Há momentos na vida que ficam marcados para sempre e que podem determinar como iremos lidar com as situações que vão surgindo diante dos nossos olhos. Se eles forem positivos, podemos até termos uma visão mais otimista e esperançosa das coisas, mantendo uma alegria genuína em nossos corações. Mas se forem negativos, provavelmente a tristeza, a culpa e a insegurança tomarão conta de nós e dificultarão as relações interpessoais. É disso que trata o filme “Manchester à Beira-Mar” (“Manchester by the sea”, 2016), um dos mais belos e contundentes dramas lançados nos Estados Unidos e que, após fazer um grande sucesso no Festival do Rio 2016, finalmente estreia no circuito nacional. O filme tem sido bastante lembrado na temporada atual de premiações e tem grandes chances de conquistar (com justiça) diversas indicações nas categorias nobres do Oscar 2017.

A produção seria estrelada pelo astro Matt Damon, que também faria sua estreia como diretor.

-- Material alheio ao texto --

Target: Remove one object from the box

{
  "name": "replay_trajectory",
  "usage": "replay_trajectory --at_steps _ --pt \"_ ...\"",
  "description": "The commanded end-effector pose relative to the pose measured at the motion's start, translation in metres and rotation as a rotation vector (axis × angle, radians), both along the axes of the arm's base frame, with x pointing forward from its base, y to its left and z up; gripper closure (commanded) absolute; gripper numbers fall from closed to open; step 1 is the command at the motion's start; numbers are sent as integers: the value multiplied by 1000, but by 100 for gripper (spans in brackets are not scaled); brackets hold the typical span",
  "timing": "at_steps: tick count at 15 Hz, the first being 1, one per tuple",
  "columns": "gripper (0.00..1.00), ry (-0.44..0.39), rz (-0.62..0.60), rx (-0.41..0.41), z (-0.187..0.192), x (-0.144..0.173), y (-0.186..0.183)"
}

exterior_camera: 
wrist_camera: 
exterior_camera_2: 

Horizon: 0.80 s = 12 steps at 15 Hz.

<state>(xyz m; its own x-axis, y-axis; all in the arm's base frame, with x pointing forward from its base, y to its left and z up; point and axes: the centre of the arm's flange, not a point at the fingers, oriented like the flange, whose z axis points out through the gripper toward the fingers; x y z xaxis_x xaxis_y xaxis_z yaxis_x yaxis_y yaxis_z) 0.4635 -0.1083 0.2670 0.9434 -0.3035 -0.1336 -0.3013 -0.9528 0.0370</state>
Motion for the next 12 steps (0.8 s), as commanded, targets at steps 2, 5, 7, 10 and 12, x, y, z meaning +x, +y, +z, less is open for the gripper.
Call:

Mas com a agenda lotada por diversos compromissos, teve que dar seu lugar para o cineasta Kenneth Lonergan e para o ator Casey Affleck, seu amigo de longa data. A troca não poderia ser mais benéfica para o projeto, já que não dá para imaginar outras pessoas substituindo os dois e obtendo um resultado tão sensacional e verdadeiramente emotivo, como poucos filmes conseguem nos dias de hoje.

Na história acompanhamos a vida de Lee Chandler (Casey Affleck), que trabalha como zelador de um condomínio em Boston que, quando não está trocando lâmpadas ou limpando banheiros, costuma beber em bares e, invariavelmente, se mete em brigas e confusões. Um dia, ele recebe a notícia da morte de seu irmão mais velho, Joe (Kyle Chandler), o que o faz voltar à Manchester, sua cidade natal. O que Lee não contava é que Joe deixou um testamento que  o deixa como guardião legal de seu sobrinho de 16 anos, Patrick (Lucas Hodges). Embora goste do garoto, ele não se considera apto para esse tipo de compromisso. Mas, não tendo outra saída, Lee resolve passar um tempo com  o rapaz, aproveitando que está de férias. Só que voltar ao seu antigo lar irá colocá-lo em situações que ele preferia não encarar, inclusive um reencontro com Randi (Michelle Williams), sua ex-mulher, o que traz de volta certos problemas de seu relacionamento no passado.

Com uma grande sensibilidade, Lonergan (também autor do ótimo roteiro) trabalha de forma brilhante os questionamentos dos personagens, especialmente os conflitos pelos quais o protagonista passa à medida que a história avança. Ele percebe, pouco a pouco, que precisa ser o novo “pai” de Patrick, mesmo não se sentindo em condições de fazê-lo, ainda mais com os traumas que carrega em sua mente e que o impedem de se sentir uma pessoa melhor. O diretor também acerta ao dar um clima frio e melancólico à cidade onde a trama é ambientada, auxiliado por uma fotografia belíssima, com seus tons desbotados, além de tirar de seu elenco atuações mais do que inspiradas, que ajudam o espectador a ser absorvido pelo que é mostrado na telona.

Mas o grande destaque de “Manchester à Beira-Mar” é mesmo a fantástica performance de Casey Affleck, que transmite de forma precisa a angústia e a melancolia que permeiam sua personalidade, além de sua impotência em superar seus problemas. O ator torna Lee um personagem realmente humano, que erra e acerta como todos nós, criando uma identificação genuína com o público, que é absorvido pelas questões que ele tem que lidar. O restante do elenco também está muito bem. Michelle Williams divide momentos importantes e poderosos ao lado de Affleck, embora sua participação seja bem pequena. Mas como a atriz dá mais um show de interpretação (algo que tem sido frequente em sua carreira), sua presença se torna bem marcante para o espectador. O jovem Lucas Hodges se sai bem como Patrick, especialmente nas cenas em que mostra que precisa encontrar uma maneira de viver sem o pai, muito bem defendido por Kyle Chandler, que convence como o irmão simpático e protetor de Lee.

“Manchester à Beira-Mar” é um filme doloroso e até mesmo angustiante. Mas, ao mesmo tempo, é incrivelmente instigante, que te prende na cadeira como muitos dramas não têm conseguido ultimamente. Uma experiência arrebatadora que vale ser conferida por todos os amantes do bom cinema.